Zoobenthos is an important indicator of the aquatic ecosystem state, and there appeared to be significant differences among the transboundary sections of the Dnipro Basin. In the Pripyat River Basin, benthic fauna development is mainly affected by natural factors (soil properties and hydrological regime), while the effect of anthropogenic factors is minor. As a result, biotic and diversity indices vary in a wide range among the rivers. Only in the Goryn River, the state of benthic communities suggests significant inputs of organic pollution from local sources.

 

In the Desna River and its tributaries, the benthic community development has been affected by the organic pollution loads increasing in the downstream direction, which can be attributed to the effects of intensive agricultural activities in the immediate proximity to the river.

 

The ecosystems of the Psyol and Vorskla Rivers have been modified as a result of damming and flow regulation activities, featuring a greater variety of biotopes sustaining diverse benthic fauna.

 

Interpretation of zoobenthos diversity and abundance indices derived for the transboundary sections of the Dnipro Basin suggests that anthropogenic factors have not caused persistent effects on the state of the ecosystems, being of rather discrete nature.

 

The field survey results and specialist literature data demonstrated considerable diversity (up to 200 species) of parasites living in or on fish, shellfish and crayfish species inhabiting the transboundary sections of the Dnipro Basin.

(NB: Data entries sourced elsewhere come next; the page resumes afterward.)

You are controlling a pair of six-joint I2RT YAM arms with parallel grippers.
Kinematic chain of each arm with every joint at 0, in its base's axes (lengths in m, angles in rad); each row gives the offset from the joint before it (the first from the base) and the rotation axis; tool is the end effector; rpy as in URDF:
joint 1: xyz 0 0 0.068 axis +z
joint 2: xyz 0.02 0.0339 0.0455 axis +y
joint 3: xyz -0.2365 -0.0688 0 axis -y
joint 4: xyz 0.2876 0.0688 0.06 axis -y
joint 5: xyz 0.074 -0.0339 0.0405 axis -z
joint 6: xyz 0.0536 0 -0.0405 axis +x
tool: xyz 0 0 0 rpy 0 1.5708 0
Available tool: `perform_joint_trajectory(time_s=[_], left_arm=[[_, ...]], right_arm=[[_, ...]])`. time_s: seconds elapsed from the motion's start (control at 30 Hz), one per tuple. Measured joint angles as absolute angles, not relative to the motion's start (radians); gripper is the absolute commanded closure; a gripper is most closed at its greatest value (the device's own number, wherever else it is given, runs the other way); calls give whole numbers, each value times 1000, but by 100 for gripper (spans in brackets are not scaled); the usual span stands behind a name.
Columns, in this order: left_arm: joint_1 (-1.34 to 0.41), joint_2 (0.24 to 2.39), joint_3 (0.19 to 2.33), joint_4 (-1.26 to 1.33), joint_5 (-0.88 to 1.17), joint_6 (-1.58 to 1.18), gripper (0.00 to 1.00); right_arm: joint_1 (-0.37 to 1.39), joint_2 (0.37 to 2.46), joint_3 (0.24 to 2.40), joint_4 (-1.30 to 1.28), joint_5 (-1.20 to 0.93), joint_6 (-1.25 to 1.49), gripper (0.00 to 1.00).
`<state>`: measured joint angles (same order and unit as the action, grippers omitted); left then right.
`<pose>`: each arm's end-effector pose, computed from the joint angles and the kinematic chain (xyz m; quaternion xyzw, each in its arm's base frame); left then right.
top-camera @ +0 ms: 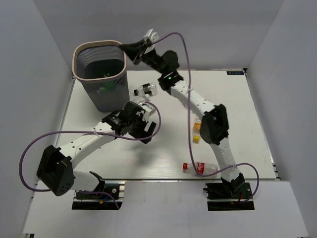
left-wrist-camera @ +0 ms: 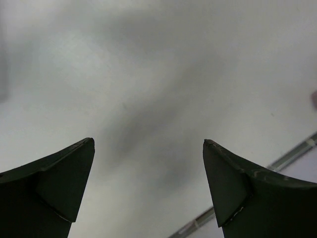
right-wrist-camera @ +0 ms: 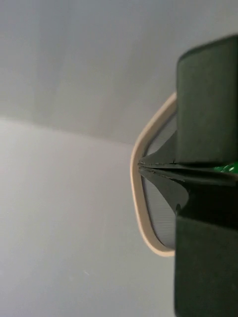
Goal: Put the plastic bottles in the bin
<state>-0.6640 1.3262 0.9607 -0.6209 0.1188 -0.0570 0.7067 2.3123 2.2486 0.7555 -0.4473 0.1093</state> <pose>0.2504 -0.2040 0.1901 0.3020 0.9071 -0.1546 0.2490 0.4145 0.3844 0.4075 -0.3139 0.3375 0.4367 0.7726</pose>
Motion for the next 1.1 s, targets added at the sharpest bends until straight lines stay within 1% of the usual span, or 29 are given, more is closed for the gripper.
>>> perform_joint_trajectory(time_s=[0.13,0.2,0.23,0.27,0.37,0.43,0.5,0.57,0.63,0.7,0.77,0.9,1.1], left_arm=[[-665,1376,1050,-593,2,12,0],[-662,1412,1085,-572,-63,49,0],[-658,1434,1098,-560,-96,69,0],[-656,1457,1109,-550,-124,88,0],[-651,1551,1150,-534,-213,137,0],[-649,1636,1199,-531,-280,161,0],[-649,1723,1258,-520,-337,176,0],[-649,1793,1302,-510,-388,185,0],[-651,1847,1338,-499,-439,194,0],[-652,1889,1371,-487,-488,202,0],[-652,1928,1409,-482,-542,207,0],[-652,1993,1467,-456,-627,213,0],[-650,2064,1515,-439,-694,217,0]], right_arm=[[598,2078,2119,599,-370,123,100],[499,1947,2045,490,-342,124,47],[446,1882,2000,435,-338,123,33],[383,1822,1953,378,-337,115,10],[240,1678,1792,203,-337,46,10],[189,1588,1631,89,-347,-7,13],[174,1506,1449,-4,-382,-54,20],[168,1454,1300,-95,-422,-92,23],[162,1396,1155,-154,-463,-122,26],[155,1337,1055,-215,-500,-142,26],[146,1281,1002,-262,-531,-159,28],[130,1197,974,-282,-568,-180,28],[111,1153,934,-293,-604,-194,28]])
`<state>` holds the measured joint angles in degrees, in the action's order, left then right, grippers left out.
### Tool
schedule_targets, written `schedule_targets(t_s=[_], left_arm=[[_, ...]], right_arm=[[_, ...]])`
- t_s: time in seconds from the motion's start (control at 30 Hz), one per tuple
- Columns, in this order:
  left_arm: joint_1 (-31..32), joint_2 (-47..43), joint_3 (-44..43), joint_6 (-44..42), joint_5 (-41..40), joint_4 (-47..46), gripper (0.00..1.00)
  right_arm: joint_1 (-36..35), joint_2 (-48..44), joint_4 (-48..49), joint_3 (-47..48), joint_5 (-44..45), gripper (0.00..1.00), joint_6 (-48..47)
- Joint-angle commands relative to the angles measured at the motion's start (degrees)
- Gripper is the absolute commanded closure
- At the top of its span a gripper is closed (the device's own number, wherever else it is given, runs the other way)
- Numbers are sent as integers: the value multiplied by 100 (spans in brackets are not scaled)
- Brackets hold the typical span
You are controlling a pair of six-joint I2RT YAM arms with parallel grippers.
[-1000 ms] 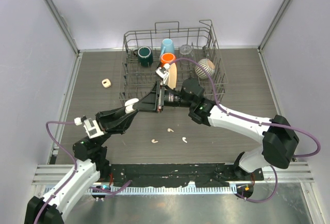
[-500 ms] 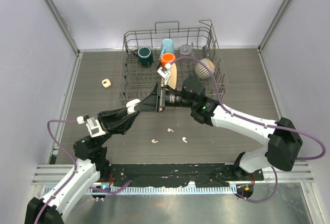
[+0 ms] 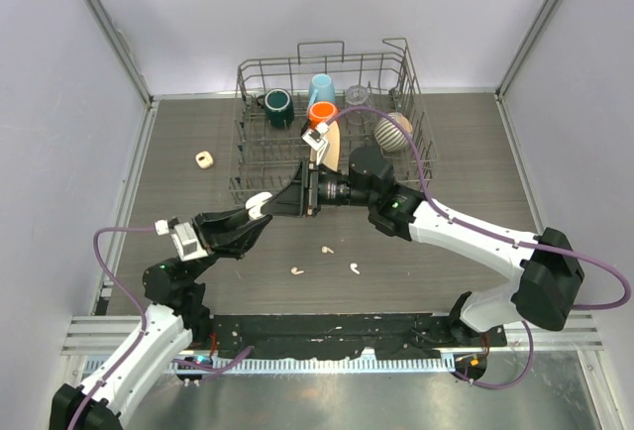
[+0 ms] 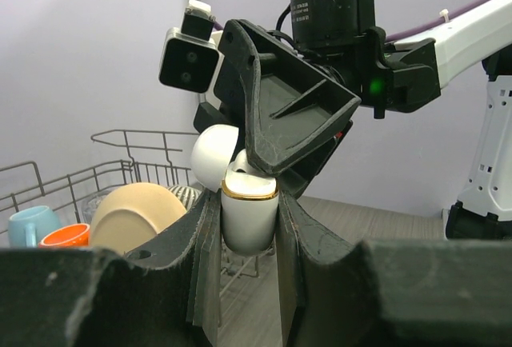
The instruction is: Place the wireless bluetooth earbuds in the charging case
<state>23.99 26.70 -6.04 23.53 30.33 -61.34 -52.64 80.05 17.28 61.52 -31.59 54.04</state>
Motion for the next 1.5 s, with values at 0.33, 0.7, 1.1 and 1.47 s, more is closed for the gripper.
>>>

The parasitic fauna includes species capable of causing disease and death of fish (Trypanosome, Microsporidia, Diplostomuma, and Ligula). Moreover, the following pathogenic species were registered in some instances: Opisthorchis felineus, Metagonimus yokogawai, Pseudamphistomum truncatum, Metorchis albisus, Mesorchis denticulatus, Apophallus muehlingi, and Diphyllobothrium latum.

 

Small rivers and floodplain lakes are considered to be the major reproduction grounds of pathogenic and parasitic fauna in the transboundary sections of the Dnipro Basin, wherefrom its spreads downstream.

 

The parasitic fauna variety was found to be the richest in fish from the Kyiv reservoir and the Pripyat River estuary. High levels of fish infestation by Trematoda and Cestoda are considered to be the classical example of the disturbed biological equilibrium as a result of river flow regulation and reservoir construction.

 

The river water samples analysed for toxicity in the field conditions were found to contain no toxic substances at detectable levels, whereas chronic toxic effects were registered in the laboratory conditions. No toxic substances were detected in the bottom sediment samples. Water samples from the Dnipro River Basin were analysed for toxicity with a set of animal and plant bioassays, and no toxic responses were registered. In the test on plant bioassay, lower plant growth rates in the unconcentrated water samples were caused by a shortage of nutrients rather than presence of toxic substances. Bioassays on Daphnia detected no toxic effects in virtually all samples, whereas nearly half of concentrated samples produced toxic effects on Hydra.

 

Radionuclides. The ⁴⁰K activity concentrations in the majority of the Dnipro tributaries were found to have stabilised at the levels ranging from 0.02 to 0.35 Bq/l.

 

The ⁴⁰К activity concentrations in the upper tributaries of the Dnipro River were lower than in its downstream tributaries, attributed to lower mineralisation levels in the water of the upstream tributaries of the Dnipro River.

 

The measured ⁴⁰К contents in the bottom sediments correlated well with data on its concentrations in soils, suggesting that the major inputs of this radionuclide are associated with the surface runoff and groundwater sources.

 

Generally, the specific activity of ⁴⁰К in bottom sediments increases as one moves downstream, where the bottom sediment samples from the downstream tributaries had slightly higher levels of the ⁴⁰К specific activity than the samples from the Dnipro reservoirs, attributed to higher dilution rates and microorganism abundance levels in the water of the reservoirs.

 

The highest levels of the total beta-radioactivity and potassium-40 contents were registered in the sandy bottom sediment samples from the Sozh River, whereas the bottom sediments from the Slovechna and Ubort Rivers had the lowest levels of the total beta-radioactivity and potassium-40 specific activity.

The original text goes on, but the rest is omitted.